“All The Worlds A-Play”
“Play Hard” is one of the most important things learned as a child – and a skill grown-ups oftentimes need to rekindle!
— By Janet Ringle-Bartels & Julie Windham
Play.
Although on the surface it seems to be a simple word, it has such a strong impact on a child’s development. But how can play be important? After all, it’s just for fun! But that is the whole idea of development.
The child is learning and developing a variety of skills while being involved in activities that motivate them. Yes, that is play. Remember your childhood memories of playing for hours with your imagination? Remember when you built stilts that allowed you to tower over your friends, those cardboard boxes that magically turned into your secret “hideouts,” the times that you dressed up and became the greatest super hero or when you sang for ever with that instrument you made? Children learn through exploration and discovery. Play is the learning “stuff” of childhood because that is their “tool for learning” – a tool which hopefully is transported into adulthood. Adults who played well as a child no doubt know how to play (or relax and have fun) throughout their lives, and are no doubt practicing good team- and social-bonding skills.
Play has so many aspects. It is pleasurable, spontaneous, requires involvement of others, but also supports the child’s individual growth and sense of self as they discover and create in ways that are meaningful to them. Play influences thinking and language development, influences social development, and influences physical and motor development.
During play, children develop thinking by making choices, directing their activity, controlling the content and process of their play and problem solving any challenge that arises. They also develop creativity as they pretend and imagine objects and situations as representing something completely different. They plan and they reason, and these skills lead to higher-level thinking abilities; in turn, the words and the language to describe these new ideas grow and change.
When a child plays, he or she is social and learns to share, to relate to others, and learns to consider others’ feelings, needs and their roles in life. The child learns to take turns, to respond to social rules and to explore their own feelings in an emotionally safe environment.
And don’t forget the influence of play on motor development. Practicing movements and movement patterns helps develop motor skills that become controlled, accurate and rapid. The child gains mastery over how their body moves through space, how they can affect heir world, and how their eyes and hands can work together with smaller objects.
Therefore, play is so much more than it appears on the surface, and so important for you child’s development. It can also become a bridge for you and your child as you do activities together. Whether you join your child in something as familiar as burying toes in he sand or as complex as going on a Nature Hike, you have the opportunity to join and promote the development and learning process of your child within a safe and secure environment.

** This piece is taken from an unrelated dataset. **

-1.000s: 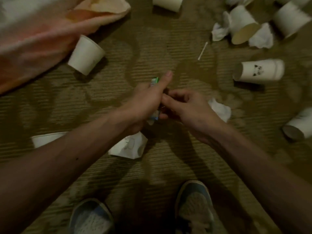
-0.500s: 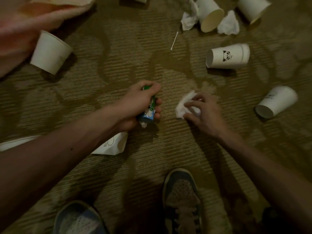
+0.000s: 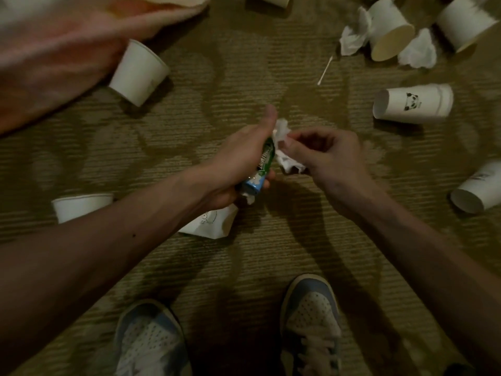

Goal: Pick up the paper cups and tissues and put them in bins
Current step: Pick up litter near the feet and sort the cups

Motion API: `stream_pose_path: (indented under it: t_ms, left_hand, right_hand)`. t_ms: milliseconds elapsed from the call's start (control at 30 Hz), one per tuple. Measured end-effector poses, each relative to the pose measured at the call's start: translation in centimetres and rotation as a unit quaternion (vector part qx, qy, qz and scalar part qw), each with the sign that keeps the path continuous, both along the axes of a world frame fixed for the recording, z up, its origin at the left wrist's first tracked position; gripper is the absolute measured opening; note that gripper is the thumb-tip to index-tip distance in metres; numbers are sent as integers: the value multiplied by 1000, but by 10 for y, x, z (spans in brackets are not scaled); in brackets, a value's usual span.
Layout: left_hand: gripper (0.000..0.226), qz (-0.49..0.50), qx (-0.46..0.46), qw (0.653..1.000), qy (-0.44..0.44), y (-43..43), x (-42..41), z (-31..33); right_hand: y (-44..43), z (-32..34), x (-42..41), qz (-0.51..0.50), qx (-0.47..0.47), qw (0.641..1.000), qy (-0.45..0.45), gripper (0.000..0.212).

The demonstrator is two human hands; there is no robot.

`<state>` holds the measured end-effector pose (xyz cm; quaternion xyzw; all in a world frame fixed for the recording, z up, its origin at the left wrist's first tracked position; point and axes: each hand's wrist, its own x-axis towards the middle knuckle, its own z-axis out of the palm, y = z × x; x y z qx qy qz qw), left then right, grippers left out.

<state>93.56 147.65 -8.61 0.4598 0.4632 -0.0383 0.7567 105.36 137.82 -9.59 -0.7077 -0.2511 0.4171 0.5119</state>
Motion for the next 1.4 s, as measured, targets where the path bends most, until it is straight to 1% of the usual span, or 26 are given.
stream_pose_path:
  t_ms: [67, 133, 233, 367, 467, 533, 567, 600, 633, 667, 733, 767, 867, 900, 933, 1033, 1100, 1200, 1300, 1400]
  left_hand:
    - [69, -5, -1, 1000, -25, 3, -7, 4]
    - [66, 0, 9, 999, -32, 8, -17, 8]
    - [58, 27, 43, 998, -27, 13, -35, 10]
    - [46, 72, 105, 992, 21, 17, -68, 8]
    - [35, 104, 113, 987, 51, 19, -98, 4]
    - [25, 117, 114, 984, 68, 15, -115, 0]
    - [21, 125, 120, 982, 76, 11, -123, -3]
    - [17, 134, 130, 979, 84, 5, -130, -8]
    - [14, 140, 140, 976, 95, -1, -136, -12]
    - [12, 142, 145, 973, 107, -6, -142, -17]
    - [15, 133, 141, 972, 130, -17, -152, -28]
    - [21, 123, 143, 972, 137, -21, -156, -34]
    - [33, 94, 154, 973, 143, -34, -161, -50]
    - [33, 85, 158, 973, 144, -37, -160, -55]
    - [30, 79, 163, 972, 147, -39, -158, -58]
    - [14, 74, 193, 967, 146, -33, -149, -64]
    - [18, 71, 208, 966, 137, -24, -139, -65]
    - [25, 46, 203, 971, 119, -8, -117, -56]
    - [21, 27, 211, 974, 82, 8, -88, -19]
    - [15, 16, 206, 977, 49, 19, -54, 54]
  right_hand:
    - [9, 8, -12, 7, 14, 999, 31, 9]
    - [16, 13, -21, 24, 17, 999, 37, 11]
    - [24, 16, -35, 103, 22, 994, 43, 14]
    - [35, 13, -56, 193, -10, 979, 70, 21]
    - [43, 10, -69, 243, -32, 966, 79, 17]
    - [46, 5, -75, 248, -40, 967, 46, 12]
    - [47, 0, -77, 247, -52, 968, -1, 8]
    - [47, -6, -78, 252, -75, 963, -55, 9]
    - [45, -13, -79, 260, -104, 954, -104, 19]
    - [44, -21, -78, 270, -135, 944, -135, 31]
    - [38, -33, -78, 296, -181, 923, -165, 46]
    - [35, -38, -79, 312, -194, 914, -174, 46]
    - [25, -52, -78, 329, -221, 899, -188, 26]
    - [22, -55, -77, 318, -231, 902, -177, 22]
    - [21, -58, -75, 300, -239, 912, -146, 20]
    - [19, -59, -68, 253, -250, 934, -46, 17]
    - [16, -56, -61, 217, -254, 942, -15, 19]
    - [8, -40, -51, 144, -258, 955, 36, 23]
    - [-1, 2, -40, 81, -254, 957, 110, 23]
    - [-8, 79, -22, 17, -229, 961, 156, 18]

When you join them in their play (set aside your agenda for awhile) you accept them for who they are, where hey are and value them as unique individuals and learners.
So, how do you play?
Well, first o back in time a bit and remember what was fun for you as a child. Do those crazy, “senseless” things again. With your child, imagine a box to be a house, car, fort, tent, a giant’s shoe, or a cave. Explore the box by going in it, on it, fly it, push or pull it, shout in it, whisper in it, lift it, spin it, or shake, rumble and roll in it.
Talk with your child as you play. Paint the world, paint your face or paint the sidewalk. Discuss whatever you do, imagine it a new way, take turns and/or play without using words. Show off, act it out, explore your emotions. Talk about “what ifs”; be the bear that is afraid of little animals. Or, play the old familiar games of hid and see, tag, I spy, or “Mother May I?” It is the old and familiar, the activities that can’t be bought at the local store or the ones that need no batteries, that become the most fun, interactive and create a lifetime of memories as we watch our children grow.

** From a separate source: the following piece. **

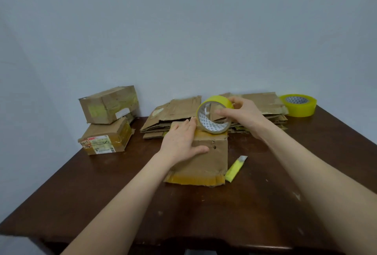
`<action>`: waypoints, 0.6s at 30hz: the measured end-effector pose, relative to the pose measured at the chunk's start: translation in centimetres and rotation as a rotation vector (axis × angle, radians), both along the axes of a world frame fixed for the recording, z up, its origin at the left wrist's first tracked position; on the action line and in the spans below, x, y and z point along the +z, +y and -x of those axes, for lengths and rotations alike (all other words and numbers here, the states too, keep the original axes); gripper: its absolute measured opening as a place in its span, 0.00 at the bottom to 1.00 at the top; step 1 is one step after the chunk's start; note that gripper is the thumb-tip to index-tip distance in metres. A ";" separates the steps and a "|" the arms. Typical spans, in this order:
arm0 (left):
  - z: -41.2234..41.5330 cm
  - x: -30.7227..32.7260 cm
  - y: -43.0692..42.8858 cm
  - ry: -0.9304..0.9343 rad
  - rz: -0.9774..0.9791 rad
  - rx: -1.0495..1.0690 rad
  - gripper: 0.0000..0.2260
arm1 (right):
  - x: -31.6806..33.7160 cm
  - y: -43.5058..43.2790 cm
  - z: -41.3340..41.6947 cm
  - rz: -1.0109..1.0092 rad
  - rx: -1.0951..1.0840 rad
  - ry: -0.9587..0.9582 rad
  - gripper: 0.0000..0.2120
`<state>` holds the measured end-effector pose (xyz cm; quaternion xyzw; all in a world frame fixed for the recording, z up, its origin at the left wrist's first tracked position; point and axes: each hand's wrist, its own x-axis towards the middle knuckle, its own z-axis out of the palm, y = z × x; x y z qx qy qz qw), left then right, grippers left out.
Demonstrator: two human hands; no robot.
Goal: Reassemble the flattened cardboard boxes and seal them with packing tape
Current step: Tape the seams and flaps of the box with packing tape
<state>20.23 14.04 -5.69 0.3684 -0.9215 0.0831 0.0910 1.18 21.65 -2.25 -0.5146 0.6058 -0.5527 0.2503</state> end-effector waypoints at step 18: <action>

So, as you approach the summer, our advice can be summed up in the phrase, “Do the BEACH.”
Be Together – Eye to eye, face to face, idea to idea, and feelings to feelings.
Explore your child’s interests and passions.
Assume nothing and everything. Rocks can talk. Water can sing. Sand can be oozed, dripped, rolled, shaped and cut. Books can be bug tents. Bubbles can represent people, planes or ideas.
Create opportunities. The beach is full of opportunities ranging from simple problem-solving to planning a sequence of ideas, to acting out and retelling stories and events.
Have FUN! And PLAY!
Open doors in TC
In June 2003, Children’s Therapy Corner
opened another set of doors that lead to quality and compassionate
therapeutic treatment and services for children and their families.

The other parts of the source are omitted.